3D Morphology of Open Clusters in the Solar Neighborhood with Gaia EDR 3. II. Hierarchical Star Formation Revealed by Spatial and Kinematic Substructures

We identify members of 65 open clusters in the solar neighborhood using the machine-learning algorithm StarGO based on Gaia EDR3 data. After adding members of 20 clusters from previous studies we obtain 85 clusters, and study their morphology and kinematics. We classify the substructures outside the tidal radius into four categories: filamentary (f1) and fractal (f2) for clusters <100 Myr, and halo (h) and tidal tail (t) for clusters >100 Myr. The kinematical substructures of f1-type clusters are elongated; these resemble the disrupted cluster Group X. Kinematic tails are distinct in t-type clusters, especially Pleiades.

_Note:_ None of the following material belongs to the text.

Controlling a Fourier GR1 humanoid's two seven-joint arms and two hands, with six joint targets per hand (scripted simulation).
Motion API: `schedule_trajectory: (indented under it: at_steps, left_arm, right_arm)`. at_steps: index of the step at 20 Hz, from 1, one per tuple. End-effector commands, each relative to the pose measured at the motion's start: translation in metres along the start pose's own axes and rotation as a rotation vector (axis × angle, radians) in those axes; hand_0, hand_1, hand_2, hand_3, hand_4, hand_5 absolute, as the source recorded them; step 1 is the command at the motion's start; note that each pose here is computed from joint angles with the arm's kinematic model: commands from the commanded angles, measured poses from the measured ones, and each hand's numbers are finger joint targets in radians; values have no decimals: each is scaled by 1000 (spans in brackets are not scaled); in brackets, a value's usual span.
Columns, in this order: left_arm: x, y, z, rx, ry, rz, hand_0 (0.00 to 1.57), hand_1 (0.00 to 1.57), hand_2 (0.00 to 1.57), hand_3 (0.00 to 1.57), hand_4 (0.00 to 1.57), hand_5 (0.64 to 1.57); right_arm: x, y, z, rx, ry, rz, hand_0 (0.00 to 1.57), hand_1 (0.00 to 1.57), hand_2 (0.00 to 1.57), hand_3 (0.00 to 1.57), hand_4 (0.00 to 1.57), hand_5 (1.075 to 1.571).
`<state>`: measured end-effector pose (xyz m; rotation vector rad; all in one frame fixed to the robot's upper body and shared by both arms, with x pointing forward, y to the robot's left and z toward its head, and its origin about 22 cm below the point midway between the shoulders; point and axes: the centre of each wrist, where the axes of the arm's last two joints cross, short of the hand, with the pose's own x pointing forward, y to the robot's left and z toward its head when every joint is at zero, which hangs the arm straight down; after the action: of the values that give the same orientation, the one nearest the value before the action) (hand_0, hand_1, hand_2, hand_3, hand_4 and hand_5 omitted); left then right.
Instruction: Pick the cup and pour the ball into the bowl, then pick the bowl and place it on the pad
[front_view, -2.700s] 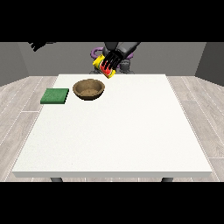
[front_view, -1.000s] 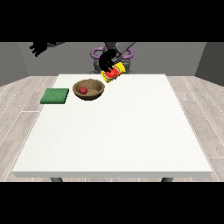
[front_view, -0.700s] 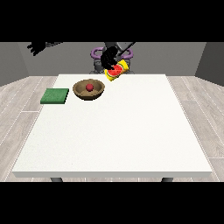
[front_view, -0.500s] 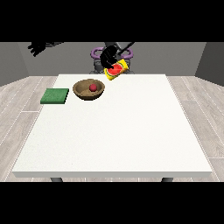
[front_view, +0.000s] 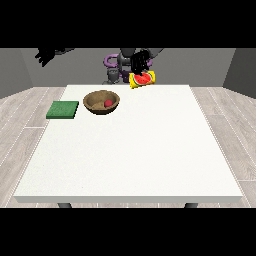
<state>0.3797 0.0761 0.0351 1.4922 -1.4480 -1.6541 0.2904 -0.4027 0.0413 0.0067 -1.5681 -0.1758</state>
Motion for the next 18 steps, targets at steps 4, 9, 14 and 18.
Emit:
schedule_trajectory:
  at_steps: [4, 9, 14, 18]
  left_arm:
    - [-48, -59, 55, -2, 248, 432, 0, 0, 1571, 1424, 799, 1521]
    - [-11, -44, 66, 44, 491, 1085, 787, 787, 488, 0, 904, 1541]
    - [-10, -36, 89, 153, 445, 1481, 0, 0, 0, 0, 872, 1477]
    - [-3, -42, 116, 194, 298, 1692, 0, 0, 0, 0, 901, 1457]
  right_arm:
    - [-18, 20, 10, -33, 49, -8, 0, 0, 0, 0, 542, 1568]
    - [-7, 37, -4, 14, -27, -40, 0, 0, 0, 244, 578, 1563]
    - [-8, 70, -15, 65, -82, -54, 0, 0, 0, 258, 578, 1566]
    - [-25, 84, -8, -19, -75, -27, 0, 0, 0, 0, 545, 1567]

We identify 29 hierarchical groups in four young regions (Alessi 20, IC 348, LP 2373, LP 2442); 10 among these are new. The hierarchical groups form filament networks. Two regions (Alessi 20, LP 2373) exhibit global orthogonal expansion (stellar motion perpendicular to the filament), which might cause complete dispersal. Infalling-like flows (stellar motion along the filament) are found in UBC 31 and related hierarchical groups in the IC 348 region. Stellar groups in the LP 2442 region (LP 2442 gp 1-5) are spatially well mixed but kinematically coherent. A merging process might be ongoing in the LP 2442 subgroups. For younger systems (less than or similar to 30 Myr), the mean axis ratio, cluster mass, and half-mass-radius tend to increase with age values. These correlations between structural parameters may imply two dynamical processes occurring in the hierarchical formation scenario in young stellar groups: (1) filament dissolution and (2) subgroup mergers.

Automated summary

Using the machine-learning algorithm StarGO based on Gaia EDR3 data, we identified members of 65 open clusters in the solar neighborhood and studied their morphology and kinematics. We classified the substructures outside the tidal radius into four categories based on age, and identified hierarchical groups in four young regions. We found correlations between structural parameters, implying two dynamical processes in the hierarchical formation scenario of young stellar groups.